IXMarshal Stonewall Cogswell looked impudently around at this staff officers gathered about the chart table. “Gentlemen,” he said, “I assume you are all familiar with the battle of Chancellorsville?”
No one bothered to answer and he chuckled. “I know what you are thinking, that had any of you refrained from a thorough study of the campaigns of Lee and Jackson, he would not be a member of my staff.”
The craggy marshal traced with his finger on the great military chart before them. “Then you will have noticed the similarity of today’s dispensation of forces to that of Joseph Hooker’s Army of the Potomac and Lee’s Army of Northern Virginia, on May 2, 1863.” He pointed with his baton. “Our stream, here, would be the Rappahannock, this woods, the Wilderness. Here would be Fredericksburg and here Chancellorsville.”

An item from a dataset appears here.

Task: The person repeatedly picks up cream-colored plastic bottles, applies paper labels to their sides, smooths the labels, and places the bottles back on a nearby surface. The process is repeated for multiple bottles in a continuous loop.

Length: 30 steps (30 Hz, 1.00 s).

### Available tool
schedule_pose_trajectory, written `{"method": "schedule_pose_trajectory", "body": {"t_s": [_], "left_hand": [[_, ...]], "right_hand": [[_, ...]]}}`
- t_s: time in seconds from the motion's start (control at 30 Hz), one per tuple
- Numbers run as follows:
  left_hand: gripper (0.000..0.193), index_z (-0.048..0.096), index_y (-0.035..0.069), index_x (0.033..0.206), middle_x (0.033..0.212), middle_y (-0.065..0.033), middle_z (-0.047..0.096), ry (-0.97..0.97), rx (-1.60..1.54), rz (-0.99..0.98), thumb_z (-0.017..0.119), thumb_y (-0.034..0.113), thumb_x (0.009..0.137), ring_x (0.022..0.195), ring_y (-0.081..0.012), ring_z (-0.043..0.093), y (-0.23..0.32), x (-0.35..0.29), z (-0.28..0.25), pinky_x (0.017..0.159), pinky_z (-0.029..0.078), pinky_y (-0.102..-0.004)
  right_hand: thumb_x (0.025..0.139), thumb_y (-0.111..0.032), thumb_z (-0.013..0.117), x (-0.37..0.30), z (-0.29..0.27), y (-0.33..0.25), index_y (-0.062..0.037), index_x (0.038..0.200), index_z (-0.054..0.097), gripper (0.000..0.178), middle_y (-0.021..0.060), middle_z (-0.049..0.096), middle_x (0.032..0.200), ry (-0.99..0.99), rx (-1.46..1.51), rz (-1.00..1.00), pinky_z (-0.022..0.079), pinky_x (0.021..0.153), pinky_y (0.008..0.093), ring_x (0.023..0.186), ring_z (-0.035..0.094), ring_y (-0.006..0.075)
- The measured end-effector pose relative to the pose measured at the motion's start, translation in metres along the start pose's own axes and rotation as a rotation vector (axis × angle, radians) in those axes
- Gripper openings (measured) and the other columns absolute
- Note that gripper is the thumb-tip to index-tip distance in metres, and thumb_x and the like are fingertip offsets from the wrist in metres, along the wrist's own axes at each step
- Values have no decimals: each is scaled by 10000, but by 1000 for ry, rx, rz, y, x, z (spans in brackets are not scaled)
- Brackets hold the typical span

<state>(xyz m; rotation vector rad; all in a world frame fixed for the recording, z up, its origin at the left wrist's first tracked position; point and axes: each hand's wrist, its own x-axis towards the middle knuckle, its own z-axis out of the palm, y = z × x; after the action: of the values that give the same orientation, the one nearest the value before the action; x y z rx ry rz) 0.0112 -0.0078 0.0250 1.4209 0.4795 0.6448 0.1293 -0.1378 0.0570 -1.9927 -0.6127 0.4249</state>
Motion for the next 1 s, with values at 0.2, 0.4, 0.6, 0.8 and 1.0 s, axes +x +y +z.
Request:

One of his colonels nodded. “My regiment occupies a position similar to that of Jubal Early.”
“Absolutely correct,” the marshal said crisply. “Gentlemen, I repeat, our troop dispensations, those of Lieutenant General McCord and myself, are practically identical. Now then, if McCord continues to move his forces here, across our modern day Rappahannock, he makes the initial mistake that finally led to the opening which allowed Jackson’s brilliant fifteen-mile flanking march. Any questions, thus far?”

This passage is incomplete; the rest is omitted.